The Many Afterlives of the Sunflower Movement?

Key information

Date
Time
7:00 pm to 9:00 pm
Venue
Main Building, SOAS University of London, 10 Thornhaugh St, London WC1H 0XG
Room
Djam Lecture Theatre (DLT)

About this event

The Sunflower Movement will soon approach its ten years anniversary next year.

Since then, one has seen a number of major shifts in Taiwanese political life, including the DPP under Tsai Ing-wen winning the presidency in 2016, which also proved the first time that a non-KMT political party held the majority in the Taiwanese legislature.

The DPP is sometimes seen as sweeping to power on the basis of momentum after the movement, with the movement seen as marking the entrance into politics of a generation of Taiwanese young people. That being said, in the years since 2014, one has seen the eclipse of third party projects that originated out of the Sunflower Movement, as well as criticisms of the “commodification” of the movement as a brand.

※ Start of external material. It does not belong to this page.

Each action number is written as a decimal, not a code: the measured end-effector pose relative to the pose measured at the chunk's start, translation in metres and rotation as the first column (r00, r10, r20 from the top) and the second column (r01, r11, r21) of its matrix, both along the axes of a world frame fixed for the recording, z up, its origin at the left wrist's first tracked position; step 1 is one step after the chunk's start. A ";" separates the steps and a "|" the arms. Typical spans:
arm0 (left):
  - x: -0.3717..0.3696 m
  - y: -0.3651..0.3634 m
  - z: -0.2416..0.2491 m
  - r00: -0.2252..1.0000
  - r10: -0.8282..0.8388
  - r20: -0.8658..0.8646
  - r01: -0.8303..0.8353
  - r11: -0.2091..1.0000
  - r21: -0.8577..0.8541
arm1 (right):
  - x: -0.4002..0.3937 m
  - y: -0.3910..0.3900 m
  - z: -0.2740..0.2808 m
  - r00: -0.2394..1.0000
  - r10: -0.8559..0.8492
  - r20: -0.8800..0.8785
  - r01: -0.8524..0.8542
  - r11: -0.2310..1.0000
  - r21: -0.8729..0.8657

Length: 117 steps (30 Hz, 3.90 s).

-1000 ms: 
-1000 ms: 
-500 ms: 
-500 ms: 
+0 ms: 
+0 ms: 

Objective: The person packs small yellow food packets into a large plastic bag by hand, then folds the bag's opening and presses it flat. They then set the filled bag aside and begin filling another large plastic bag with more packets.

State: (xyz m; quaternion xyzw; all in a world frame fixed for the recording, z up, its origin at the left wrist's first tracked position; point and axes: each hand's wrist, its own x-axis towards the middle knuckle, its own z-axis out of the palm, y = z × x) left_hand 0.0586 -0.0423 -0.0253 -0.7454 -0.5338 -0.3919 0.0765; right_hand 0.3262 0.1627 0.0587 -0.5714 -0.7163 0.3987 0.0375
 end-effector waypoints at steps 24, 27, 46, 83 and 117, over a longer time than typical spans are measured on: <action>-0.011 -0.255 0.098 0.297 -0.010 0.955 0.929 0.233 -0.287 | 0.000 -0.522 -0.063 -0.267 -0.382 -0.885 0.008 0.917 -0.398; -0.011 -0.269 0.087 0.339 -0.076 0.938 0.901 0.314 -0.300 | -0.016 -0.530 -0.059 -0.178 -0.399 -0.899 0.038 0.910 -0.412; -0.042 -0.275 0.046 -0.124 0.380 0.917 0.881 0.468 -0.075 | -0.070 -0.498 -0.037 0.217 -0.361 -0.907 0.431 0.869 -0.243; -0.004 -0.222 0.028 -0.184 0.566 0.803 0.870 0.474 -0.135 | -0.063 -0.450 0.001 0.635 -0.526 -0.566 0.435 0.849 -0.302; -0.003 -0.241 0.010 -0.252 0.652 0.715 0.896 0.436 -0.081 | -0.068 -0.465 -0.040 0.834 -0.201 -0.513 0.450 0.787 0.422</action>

As we near years on, then, are we entering a “post-Sunflower” period? Or is that the movement has had a number of unexpected afterlives, which point to its continued influence?

Speaker's Biography

Brian Hioe

Brian Hioe is one of the founding editors of New Bloom, an online magazine covering activism and youth politics in Taiwan and the Asia Pacific, founded in Taiwan in 2014 in the wake of the Sunflower Movement.

He is a freelance journalist, as well as a translator. Hioe has an MA in East Asian Languages and Cultures from Columbia University and graduated from New York University with majors in History, East Asian Studies, and English Literature. He was Democracy and Human Rights Service Fellow at the Taiwan Foundation for Democracy from 2017 to 2018 and is currently a Non-Resident Fellow at the University of Nottingham's Taiwan Studies Programme.